According to studies done by OSHA, the language used in MSDSs is typically beyond the technical literacy level of the average worker. Teaching them to understand technical terms in MSDSs is difficult because many of these terms are abstract and unfamiliar. Analogies are a powerful tool in helping bridge this gap between the known and unknown and can help them understand and retain otherwise complex and unfamiliar terms.
Bridging the gapBy definition, an analogy is a non-literal comparison between two things. Analogies use the adult learner's wide experience base to build relationships between known, familiar concepts and unknown, complex concepts. This comparison helps learners comprehend, visualize and remember new concepts. As well-known educator David Jonassen says, "Analogies are the single most powerful instructional strategy one can use."
Results from a research project to teach MSDS terms also support the value of using analogies as a learning tool. The Apprentice Training Curriculum at the U.S. Naval Recruit Command in Great Lakes, IL, involved a one-hour module on MSDSs in the safety portion of the curriculum. The project's 800+ participants were randomly divided into 3 groups to learn MSDS terms and definitions and tested at the end.
Each group had a different teaching strategy to learn the MSDS terms. While the control group participants were just given the basic definitions of the terms, the other two groups either generated their own analogies or were supplied with analogies. In the final analysis, participants who used analogies or were familiar with analogies and used them as a study tool for the test, were able to recall definitions of hazardous chemical terms and apply definitions more easily.
10 common MSDS terms: definition and analogies1. Absorption is the movement of a chemical into a plant, animal or soil. This is an exposure route into your body. Absorption can be compared to a sponge used to soak up spilled water.
2. Acute is the short-term effect which occurs when exposed to a chemical for a short time. An example of an acute effect would be a blast of steam on bare skin that causes burns.
3. Adsorption means to collect gas or liquid modules onto the surface of another material. Rain that beads on the hood of a newly waxed car would be an analogy for adsorption.
4. Chronic is a long-term effect resulting from long-term exposure. An example of a chronic condition would be sore feet from wearing tight shoes for a long time.
5. Exposure Routes are one of four ways that hazards enter the body. The four most common routes of entry are absorption (through the skin), ingestion (swallowing), inhalation (breathing) and injection (punctures). Exposure routes can be compared to highways into your body, a distinct path that something can travel to reach a destination.
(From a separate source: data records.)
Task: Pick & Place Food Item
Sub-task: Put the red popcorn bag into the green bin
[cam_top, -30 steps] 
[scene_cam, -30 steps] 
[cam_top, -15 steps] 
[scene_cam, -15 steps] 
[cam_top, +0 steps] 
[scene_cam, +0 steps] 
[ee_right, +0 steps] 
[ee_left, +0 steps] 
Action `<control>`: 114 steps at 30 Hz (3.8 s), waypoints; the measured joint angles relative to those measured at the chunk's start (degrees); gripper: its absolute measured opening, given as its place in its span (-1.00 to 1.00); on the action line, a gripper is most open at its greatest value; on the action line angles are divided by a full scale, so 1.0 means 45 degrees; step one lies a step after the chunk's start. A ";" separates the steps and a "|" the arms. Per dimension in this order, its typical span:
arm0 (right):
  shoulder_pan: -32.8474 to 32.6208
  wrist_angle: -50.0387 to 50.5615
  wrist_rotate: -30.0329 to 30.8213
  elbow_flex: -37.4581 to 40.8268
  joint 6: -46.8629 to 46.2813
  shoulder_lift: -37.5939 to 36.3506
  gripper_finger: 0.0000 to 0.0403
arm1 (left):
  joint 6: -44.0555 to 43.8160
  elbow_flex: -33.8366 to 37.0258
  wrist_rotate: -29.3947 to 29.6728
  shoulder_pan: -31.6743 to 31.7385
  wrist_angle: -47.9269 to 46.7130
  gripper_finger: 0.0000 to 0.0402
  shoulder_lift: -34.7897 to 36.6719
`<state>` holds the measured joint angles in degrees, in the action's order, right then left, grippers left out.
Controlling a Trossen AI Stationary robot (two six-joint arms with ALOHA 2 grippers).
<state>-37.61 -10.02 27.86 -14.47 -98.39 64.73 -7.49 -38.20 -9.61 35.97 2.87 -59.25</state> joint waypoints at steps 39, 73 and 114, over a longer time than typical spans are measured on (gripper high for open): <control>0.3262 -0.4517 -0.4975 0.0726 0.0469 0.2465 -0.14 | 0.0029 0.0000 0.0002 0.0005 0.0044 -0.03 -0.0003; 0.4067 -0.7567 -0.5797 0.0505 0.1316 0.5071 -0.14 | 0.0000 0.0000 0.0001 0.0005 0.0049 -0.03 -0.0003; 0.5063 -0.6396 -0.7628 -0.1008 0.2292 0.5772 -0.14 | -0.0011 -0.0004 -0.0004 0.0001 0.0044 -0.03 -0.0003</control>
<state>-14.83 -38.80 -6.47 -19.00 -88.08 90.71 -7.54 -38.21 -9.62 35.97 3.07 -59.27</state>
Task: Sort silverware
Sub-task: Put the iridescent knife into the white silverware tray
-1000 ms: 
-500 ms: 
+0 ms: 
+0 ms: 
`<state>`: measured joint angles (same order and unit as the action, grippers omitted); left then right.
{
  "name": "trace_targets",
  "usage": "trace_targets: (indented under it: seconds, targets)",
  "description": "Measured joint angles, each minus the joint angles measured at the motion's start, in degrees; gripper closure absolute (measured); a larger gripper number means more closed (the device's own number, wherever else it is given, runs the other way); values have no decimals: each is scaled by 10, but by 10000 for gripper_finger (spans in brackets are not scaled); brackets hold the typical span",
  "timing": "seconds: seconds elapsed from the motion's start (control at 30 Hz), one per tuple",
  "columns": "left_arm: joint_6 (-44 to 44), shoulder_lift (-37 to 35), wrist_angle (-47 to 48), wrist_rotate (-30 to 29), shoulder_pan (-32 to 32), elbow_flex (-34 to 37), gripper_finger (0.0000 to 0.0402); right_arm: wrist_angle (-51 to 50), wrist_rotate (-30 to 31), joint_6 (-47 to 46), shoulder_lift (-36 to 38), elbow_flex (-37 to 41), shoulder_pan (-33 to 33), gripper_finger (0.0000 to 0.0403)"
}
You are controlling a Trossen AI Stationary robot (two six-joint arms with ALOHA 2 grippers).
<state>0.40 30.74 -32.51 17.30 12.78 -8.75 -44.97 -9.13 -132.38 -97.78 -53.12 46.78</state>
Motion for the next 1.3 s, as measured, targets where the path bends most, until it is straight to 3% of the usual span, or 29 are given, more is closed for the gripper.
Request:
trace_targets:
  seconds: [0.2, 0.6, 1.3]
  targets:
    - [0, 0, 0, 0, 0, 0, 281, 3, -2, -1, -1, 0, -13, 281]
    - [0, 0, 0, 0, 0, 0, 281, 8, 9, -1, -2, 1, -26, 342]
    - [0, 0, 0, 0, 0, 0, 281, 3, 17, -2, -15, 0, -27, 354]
6. Flammable Limits can be described as Lower and Upper Limits. Flammables have a minimum concentration below which spreading of flame does not occur if a source of ignition is present. The upper limit is the maximum concentration of vapor or gas in air above which spreading of flame does not occur if a source of ignition is present. The flammable limits can be compared to the proper adjustment of a carburetor on a car.
7. Permissible Exposure Limits are the maximum safe breathable exposure limits established by OSHA for chemicals in the air. This may be expressed as a time-weighted average concentration (TWA) or a ceiling exposure limit that legally must never be exceeded. The permissible exposure limit is like the speed limit enforced by the police at a speed trap.
8. Specific Gravity is the measurement of a weight of the volume of liquid or solid, compared to the weight of an equal volume of water. Water has a specific gravity of 1.0. Materials with a specific gravity under 1.0 will float in the water, while material with a specific gravity over 1.0 will sink. An example of a material with a specific gravity over 1.0 is a rock and it will sink in the water. A cork, however, will float since its specific gravity is less than 1.0.
9. Threshold Limit Value -- C is the ceiling or maximum safe breathable concentration that should not be exceeded. The lower the number, the higher the hazard. The Threshold Limit Value C can be compared to a car with a governor; you can't go faster than the setting of the governor.
10. Threshold Limit Value -- TWA is the time-weighted average maximum safe breathable concentration of a chemical to which nearly all workers may be exposed for a normal 8-hour workday and a 40-hour work week without being harmed. The lower the number, the higher the hazard. You can compare the Threshold Limit Value - TWA to the posted speed limit for safe driving.